The FDA has entered an agreement with healthcare analytics company Aetion to research urgent questions about COVID-19.
The New York City-based company said the research will support FDA objectives to explore the natural history of the disease, as well as treatment and diagnostic patterns using relevant, novel data sources and analyzing these data according to well-established principles.
“The FDA is approaching the generation of real-world evidence for COVID-19 with a sense of urgency to learn what we can, as soon as we can, from patients who are receiving care right now,” said FDA principal deputy commissioner Amy Abernethy in a news release. “We also recognize that COVID-19 is a dynamic situation. We can use current data and learn what decisions we can confidently make now, and we can learn what we’ll need to do in the future as more data become available.”

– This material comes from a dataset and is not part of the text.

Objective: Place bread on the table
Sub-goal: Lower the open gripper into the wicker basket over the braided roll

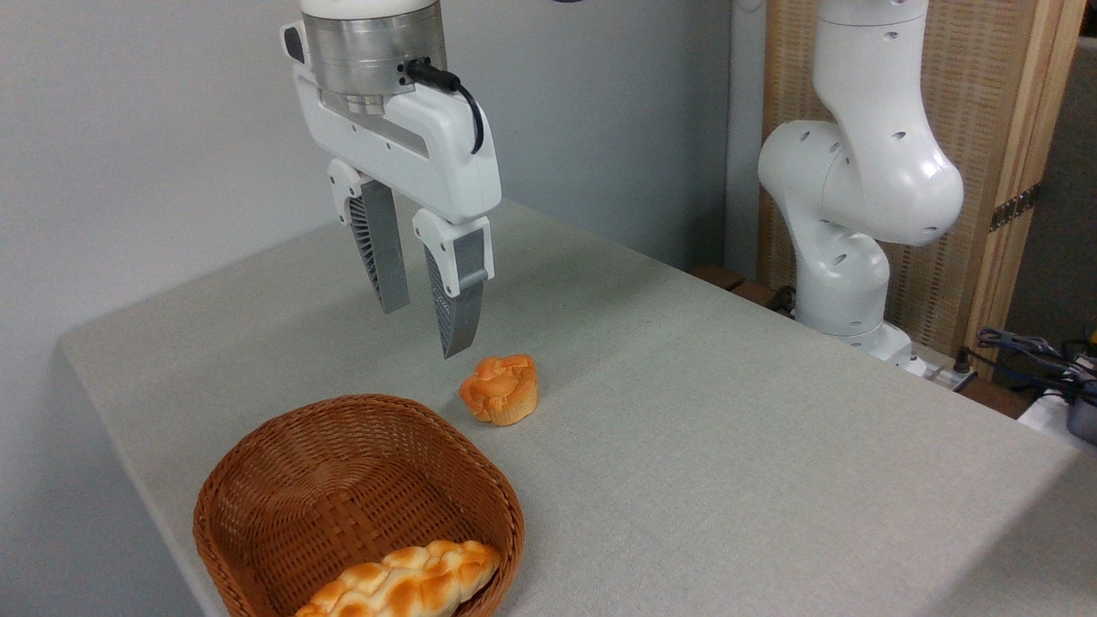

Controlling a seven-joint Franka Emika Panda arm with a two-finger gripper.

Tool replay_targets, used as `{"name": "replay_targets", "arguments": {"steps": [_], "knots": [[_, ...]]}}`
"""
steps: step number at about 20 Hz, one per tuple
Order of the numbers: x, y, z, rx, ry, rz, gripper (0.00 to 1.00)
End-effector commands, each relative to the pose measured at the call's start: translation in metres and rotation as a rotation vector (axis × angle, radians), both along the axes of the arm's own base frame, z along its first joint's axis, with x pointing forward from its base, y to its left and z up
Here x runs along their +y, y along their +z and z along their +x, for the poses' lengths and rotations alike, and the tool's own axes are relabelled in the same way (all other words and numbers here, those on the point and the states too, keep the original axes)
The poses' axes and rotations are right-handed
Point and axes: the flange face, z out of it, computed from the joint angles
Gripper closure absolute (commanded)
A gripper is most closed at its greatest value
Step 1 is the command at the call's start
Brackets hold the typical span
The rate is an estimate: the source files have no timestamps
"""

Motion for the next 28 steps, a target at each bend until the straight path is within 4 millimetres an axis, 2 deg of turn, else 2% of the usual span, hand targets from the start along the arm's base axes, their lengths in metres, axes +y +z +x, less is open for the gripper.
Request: {"name": "replay_targets", "arguments": {"steps": [1,8,10,13,16,20,24,28], "knots": [[0.014,0.005,-0.001,0.000,-0.004,-0.022,0.00],[0.017,-0.002,0.004,-0.028,0.001,-0.016,0.00],[0.018,-0.014,0.009,-0.043,0.005,-0.015,0.00],[0.021,-0.042,0.017,-0.104,0.018,-0.008,0.00],[0.020,-0.051,0.024,-0.136,0.019,-0.002,0.00],[0.023,-0.078,0.043,-0.189,0.032,0.008,0.00],[0.029,-0.123,0.064,-0.179,-0.005,0.107,0.00],[0.027,-0.139,0.068,-0.156,-0.031,0.125,0.00]]}}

Aetion and the FDA will identify and analyze fit-for-purpose data sources to characterize COVID-19 patient populations and their medication use, identify risk factors for COVID-19-related complications and contribute to the scientific evaluation of potential interventions, according to Aetion. The collaboration will use the Aetion Evidence Platform, which includes structured workflows and transparent reporting to facilitate efficient sharing, examination, and reproduction of findings.
“As regulators and industry mobilize to address COVID-19, it’s critical that we learn from the data generated by the health care system,” said Aetion CEO Carolyn Magill. “This collaboration will employ Aetion’s analytic platform and a variety of real-world data sources to rapidly, reliably and transparently produce actionable insights to serve patients and address the daily challenges they face.”

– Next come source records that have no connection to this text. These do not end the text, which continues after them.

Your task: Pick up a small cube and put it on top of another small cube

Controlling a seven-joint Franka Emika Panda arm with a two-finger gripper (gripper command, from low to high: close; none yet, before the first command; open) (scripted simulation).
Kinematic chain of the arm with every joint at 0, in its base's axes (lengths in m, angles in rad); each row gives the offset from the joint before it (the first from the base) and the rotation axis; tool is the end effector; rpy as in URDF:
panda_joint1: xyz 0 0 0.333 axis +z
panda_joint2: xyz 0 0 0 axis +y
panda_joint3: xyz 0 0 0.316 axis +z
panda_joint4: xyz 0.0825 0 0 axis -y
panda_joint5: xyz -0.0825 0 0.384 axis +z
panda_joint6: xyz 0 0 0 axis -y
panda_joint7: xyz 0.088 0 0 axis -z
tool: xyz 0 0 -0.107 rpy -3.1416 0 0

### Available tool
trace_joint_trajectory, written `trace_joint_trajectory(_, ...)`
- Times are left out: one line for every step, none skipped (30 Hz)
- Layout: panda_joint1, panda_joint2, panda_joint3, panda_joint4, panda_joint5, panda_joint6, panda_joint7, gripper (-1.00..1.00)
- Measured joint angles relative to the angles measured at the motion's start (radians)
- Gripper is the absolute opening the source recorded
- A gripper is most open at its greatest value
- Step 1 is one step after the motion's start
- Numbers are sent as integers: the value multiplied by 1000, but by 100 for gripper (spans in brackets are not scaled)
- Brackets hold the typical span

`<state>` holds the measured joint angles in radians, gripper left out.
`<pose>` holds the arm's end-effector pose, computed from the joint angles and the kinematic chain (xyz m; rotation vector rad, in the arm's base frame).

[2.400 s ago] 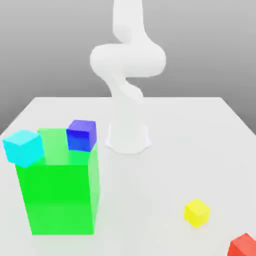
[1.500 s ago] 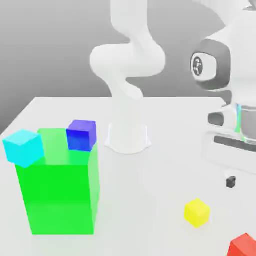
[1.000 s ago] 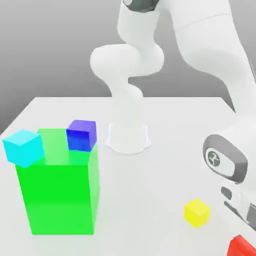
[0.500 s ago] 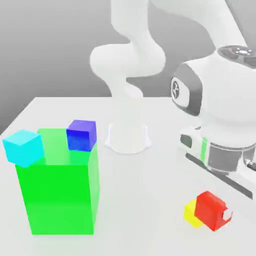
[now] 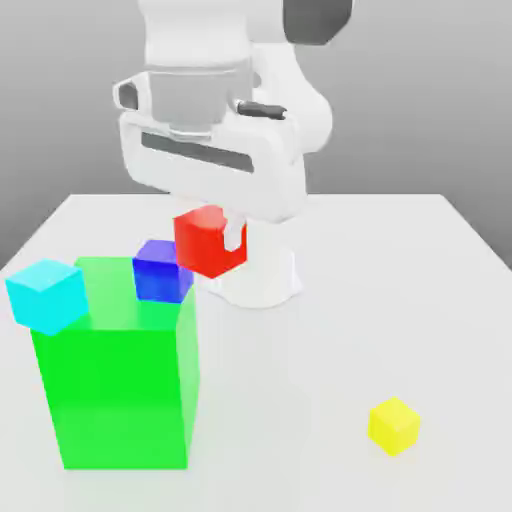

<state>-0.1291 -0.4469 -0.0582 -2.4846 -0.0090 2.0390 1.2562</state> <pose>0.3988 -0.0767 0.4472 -2.3570 2.0542 0.0128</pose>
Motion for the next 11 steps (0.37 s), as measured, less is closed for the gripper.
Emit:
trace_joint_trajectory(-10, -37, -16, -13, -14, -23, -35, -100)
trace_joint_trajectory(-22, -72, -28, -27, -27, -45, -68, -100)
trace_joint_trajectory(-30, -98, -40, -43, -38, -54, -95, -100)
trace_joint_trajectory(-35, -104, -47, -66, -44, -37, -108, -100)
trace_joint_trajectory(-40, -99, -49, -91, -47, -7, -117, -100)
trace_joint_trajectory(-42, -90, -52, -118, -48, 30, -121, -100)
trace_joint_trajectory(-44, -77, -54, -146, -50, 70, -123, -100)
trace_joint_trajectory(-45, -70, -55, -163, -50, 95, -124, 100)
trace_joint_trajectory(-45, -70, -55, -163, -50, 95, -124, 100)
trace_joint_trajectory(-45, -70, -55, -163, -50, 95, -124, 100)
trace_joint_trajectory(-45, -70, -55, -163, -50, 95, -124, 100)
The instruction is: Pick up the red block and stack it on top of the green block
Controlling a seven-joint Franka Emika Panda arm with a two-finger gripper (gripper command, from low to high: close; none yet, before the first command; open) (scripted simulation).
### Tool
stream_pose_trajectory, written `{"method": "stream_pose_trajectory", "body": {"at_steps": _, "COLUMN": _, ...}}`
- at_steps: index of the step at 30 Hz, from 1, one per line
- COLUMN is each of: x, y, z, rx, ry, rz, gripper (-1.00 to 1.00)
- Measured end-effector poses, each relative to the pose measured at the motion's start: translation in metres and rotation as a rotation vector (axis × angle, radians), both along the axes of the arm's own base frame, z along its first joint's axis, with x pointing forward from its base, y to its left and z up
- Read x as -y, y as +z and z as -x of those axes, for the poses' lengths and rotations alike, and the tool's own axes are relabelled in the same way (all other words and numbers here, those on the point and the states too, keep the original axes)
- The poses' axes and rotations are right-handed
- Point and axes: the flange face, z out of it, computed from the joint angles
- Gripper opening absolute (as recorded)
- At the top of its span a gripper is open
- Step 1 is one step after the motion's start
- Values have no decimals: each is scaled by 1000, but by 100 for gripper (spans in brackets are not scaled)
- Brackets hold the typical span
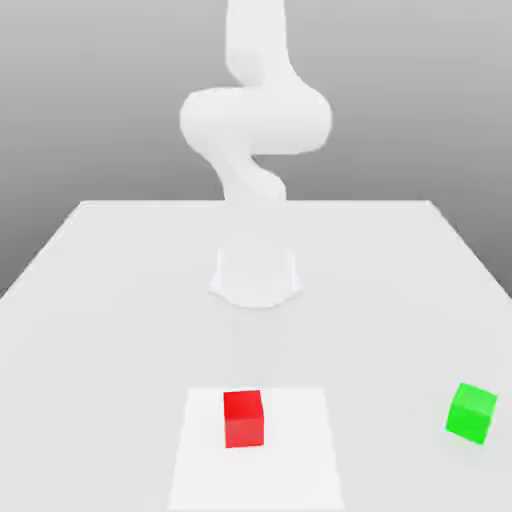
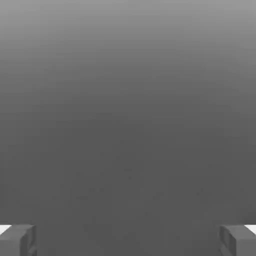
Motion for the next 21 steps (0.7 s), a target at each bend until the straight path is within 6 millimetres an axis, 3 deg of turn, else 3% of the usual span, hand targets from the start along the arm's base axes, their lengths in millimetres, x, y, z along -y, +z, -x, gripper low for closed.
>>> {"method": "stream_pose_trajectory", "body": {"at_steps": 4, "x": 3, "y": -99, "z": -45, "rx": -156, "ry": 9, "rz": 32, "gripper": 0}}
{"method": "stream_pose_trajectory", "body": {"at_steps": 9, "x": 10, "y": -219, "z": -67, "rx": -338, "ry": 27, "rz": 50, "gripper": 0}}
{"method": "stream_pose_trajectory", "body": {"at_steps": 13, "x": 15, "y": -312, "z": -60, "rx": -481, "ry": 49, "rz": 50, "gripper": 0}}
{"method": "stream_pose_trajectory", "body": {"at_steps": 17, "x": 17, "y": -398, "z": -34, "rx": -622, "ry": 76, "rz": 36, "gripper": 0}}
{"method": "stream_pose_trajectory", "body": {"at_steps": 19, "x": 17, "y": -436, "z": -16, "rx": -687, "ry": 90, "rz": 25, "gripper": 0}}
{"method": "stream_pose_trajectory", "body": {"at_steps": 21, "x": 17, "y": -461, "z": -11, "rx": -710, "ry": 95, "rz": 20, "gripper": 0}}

Having real-world data on the novel coronavirus could also help investigators recruit for the more than 300 COVID-19 treatments and vaccines in planning and trial stages, researchers face unique challenges in clinical trial planning and recruitment, the company added.
The FDA is applying data from diverse sources to inform its response to COVID-19, including from its Sentinel national electronic system. The agency launched Sentinel in 2008 to help researchers monitor the safety of FDA-regulated medical products, including drugs, vaccines, biologics, and medical devices.

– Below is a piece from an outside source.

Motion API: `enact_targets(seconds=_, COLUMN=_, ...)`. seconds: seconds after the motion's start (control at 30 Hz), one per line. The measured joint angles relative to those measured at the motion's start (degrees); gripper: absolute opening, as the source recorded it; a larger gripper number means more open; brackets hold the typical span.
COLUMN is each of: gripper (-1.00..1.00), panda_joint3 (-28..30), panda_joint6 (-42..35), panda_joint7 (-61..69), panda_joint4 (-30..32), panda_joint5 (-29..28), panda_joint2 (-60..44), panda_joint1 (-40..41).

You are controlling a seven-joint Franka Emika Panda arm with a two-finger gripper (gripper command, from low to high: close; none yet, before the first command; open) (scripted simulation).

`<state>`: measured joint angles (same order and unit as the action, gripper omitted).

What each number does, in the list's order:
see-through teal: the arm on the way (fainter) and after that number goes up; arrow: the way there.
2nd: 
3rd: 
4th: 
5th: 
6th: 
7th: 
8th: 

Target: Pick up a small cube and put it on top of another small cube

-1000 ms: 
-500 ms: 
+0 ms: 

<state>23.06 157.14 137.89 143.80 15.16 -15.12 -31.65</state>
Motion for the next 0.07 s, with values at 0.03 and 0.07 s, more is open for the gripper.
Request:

It is also working with the COVID-19 Evidence Accelerator, organized by the Reagan-Udall Foundation for the FDA in collaboration with Friends of Cancer Research.
“We’re optimistic that these efforts will assist in, among other things, the FDA’s work to facilitate medical countermeasures to diagnose, treat and prevent COVID-19, mitigate any potential shortages in the medical product and food supply chains, ensure the safety and quality of FDA-regulated products and provide the industries we regulate the tools and flexibility to do the same,” Abernethy said.